There is no doubt that John Pardey Architects’ design for Lovedon Fields delivers on HAB’s ambitions. The development is more sustainable and of a better quality than the vast majority of volume housebuilding – and the residents love it. All of the houses are well insulated and constructed with cassette-built timber-frame panels. The brickwork isa decorative cladding element. All of the houses have PV panels and the larger houses have wood burners. The rush-filled verges in the street are actually attenuation ponds, making a street feature out of a water discharge problem. The first residents bought off-plan and unusually were given choices of interior arrangements and fit out.
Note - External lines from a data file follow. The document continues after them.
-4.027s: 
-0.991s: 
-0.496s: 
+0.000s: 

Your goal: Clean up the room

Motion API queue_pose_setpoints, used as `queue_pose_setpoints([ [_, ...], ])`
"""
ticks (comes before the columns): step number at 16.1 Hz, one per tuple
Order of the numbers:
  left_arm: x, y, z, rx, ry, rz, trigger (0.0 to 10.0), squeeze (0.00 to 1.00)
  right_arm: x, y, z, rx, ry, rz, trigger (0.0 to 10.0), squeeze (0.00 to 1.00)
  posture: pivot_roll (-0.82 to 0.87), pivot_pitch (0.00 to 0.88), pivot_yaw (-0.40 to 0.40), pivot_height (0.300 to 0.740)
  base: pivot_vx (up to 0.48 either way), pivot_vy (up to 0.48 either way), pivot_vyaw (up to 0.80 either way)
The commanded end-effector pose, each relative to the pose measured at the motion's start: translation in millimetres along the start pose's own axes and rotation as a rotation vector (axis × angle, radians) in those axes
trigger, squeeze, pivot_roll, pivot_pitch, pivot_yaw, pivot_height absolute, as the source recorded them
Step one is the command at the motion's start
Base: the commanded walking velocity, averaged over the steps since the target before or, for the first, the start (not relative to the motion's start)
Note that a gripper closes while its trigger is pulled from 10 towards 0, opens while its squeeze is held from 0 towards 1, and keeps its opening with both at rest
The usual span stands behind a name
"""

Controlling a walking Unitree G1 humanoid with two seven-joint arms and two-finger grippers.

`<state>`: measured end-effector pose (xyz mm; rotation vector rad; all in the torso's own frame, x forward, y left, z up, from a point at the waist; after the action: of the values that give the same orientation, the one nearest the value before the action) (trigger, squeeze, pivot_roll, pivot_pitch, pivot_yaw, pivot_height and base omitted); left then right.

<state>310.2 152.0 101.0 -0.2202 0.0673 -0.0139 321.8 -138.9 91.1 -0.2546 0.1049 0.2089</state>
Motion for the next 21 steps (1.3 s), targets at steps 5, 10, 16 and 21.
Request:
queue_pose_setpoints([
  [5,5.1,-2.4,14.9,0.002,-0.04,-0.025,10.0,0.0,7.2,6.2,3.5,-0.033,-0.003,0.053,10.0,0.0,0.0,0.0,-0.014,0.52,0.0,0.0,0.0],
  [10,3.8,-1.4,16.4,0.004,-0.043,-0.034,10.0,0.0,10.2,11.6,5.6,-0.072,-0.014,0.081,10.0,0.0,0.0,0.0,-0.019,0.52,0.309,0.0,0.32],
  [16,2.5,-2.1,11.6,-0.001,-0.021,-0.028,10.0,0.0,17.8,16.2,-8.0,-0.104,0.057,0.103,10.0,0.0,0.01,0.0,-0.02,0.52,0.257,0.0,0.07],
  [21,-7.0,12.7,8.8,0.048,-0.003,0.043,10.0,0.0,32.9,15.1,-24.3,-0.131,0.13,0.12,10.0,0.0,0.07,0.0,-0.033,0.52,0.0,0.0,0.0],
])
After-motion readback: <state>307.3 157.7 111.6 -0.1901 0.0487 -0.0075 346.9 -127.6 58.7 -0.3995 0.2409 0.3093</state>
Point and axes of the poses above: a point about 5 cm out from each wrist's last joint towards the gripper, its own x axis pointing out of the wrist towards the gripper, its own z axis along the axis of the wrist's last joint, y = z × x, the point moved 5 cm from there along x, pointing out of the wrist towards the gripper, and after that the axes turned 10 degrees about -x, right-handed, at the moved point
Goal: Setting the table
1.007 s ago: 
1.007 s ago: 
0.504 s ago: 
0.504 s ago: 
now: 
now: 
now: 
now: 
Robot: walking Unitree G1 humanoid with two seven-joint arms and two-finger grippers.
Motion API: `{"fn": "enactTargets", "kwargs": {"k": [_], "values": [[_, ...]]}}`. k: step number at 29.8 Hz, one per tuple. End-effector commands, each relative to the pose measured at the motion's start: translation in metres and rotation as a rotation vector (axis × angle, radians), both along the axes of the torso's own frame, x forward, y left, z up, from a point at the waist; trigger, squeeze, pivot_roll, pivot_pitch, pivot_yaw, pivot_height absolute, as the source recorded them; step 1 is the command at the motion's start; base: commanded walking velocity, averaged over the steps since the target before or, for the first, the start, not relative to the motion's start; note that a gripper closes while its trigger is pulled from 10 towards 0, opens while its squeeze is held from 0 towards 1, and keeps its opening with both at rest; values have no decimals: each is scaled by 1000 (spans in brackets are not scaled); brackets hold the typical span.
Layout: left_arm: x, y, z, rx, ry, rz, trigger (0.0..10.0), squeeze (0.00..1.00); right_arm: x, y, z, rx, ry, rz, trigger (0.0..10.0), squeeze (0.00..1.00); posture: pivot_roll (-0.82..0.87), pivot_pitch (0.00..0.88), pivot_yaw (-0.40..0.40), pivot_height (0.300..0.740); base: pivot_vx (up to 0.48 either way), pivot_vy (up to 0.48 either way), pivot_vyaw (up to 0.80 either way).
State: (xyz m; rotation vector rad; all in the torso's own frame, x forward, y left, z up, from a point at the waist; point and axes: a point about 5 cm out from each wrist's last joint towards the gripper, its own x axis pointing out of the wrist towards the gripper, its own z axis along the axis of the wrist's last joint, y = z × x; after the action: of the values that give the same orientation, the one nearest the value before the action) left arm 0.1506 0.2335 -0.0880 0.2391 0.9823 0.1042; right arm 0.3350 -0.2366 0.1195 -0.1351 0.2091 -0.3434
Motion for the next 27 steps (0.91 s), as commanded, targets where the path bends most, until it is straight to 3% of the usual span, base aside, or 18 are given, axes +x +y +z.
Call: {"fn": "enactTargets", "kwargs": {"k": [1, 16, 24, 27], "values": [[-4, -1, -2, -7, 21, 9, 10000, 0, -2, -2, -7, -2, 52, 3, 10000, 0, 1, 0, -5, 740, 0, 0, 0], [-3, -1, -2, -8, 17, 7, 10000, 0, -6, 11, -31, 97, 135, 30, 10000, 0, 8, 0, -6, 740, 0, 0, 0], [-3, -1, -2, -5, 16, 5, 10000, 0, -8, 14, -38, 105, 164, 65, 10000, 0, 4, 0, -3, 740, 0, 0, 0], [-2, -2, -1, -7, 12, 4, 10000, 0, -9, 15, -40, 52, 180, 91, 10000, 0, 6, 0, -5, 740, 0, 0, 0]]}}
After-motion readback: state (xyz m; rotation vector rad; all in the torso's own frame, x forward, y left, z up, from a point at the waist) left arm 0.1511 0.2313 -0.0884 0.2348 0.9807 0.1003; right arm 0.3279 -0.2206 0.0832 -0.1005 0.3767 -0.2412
I met several of them who said that they loved the houses and the neighbourhood, and that a community spirit and sociability had sprung up between the residents.
John Pardey Architects’ mediation between modern and traditional has succeeded in keeping everyone happy. Despite the many concessions to context, the development doesn’t quite meld in tothe grain of old Hampshire. On the other hand, its modernity and progressiveness isn’t really evident from a distance.
Although I can’t help liking the place,I also can’t help feeling a little disappointed that such a progressive developer wasn’t able to forge a fresher path.